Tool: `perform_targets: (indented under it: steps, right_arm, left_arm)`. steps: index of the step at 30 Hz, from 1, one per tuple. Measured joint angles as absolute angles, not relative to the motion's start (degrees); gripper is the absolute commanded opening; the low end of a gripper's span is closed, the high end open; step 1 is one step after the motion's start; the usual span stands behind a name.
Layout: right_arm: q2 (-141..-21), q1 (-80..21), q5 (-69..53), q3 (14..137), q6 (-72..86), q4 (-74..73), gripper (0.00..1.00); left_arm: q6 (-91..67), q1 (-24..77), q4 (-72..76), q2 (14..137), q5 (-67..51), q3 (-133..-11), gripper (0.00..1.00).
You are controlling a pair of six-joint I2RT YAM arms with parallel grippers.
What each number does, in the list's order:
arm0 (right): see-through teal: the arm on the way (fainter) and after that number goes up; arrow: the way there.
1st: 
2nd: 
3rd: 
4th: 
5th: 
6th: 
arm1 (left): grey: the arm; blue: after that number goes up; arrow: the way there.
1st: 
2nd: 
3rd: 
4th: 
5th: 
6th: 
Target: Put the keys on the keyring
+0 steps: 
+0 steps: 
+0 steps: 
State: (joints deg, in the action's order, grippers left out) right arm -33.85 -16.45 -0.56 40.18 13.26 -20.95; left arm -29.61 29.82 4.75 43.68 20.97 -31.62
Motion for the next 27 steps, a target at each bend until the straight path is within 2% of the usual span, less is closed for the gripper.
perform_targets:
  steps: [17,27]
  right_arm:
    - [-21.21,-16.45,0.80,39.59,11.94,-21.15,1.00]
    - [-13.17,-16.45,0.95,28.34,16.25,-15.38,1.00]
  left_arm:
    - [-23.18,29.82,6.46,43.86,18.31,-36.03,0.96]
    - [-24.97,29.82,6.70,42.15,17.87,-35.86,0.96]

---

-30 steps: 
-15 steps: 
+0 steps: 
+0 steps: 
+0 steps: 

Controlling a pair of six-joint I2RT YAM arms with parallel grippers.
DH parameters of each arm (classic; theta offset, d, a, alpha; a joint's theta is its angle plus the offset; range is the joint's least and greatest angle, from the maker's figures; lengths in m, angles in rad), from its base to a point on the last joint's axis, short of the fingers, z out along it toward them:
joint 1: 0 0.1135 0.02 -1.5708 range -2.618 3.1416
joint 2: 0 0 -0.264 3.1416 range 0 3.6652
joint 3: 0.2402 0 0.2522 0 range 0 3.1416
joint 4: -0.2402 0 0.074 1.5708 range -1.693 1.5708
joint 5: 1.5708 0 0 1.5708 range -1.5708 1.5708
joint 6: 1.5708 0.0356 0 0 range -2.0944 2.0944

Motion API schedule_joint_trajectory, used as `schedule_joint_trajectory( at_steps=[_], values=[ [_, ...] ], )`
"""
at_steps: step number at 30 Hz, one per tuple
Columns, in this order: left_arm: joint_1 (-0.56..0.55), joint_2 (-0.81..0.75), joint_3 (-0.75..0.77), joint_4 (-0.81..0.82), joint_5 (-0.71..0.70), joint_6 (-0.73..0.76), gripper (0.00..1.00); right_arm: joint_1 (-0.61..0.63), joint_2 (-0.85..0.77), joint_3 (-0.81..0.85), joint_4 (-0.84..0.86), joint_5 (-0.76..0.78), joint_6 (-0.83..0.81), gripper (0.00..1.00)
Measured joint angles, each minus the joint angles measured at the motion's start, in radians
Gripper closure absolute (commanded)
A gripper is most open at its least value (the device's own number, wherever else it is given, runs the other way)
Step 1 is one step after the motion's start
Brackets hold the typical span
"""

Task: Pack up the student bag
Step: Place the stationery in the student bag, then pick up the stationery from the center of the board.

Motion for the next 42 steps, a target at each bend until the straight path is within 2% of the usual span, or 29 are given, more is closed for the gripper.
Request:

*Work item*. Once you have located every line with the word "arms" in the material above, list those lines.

*Response*.
You are controlling a pair of six-joint I2RT YAM arms with parallel grippers.
Controlling a pair of six-joint I2RT YAM arms with parallel grippers.

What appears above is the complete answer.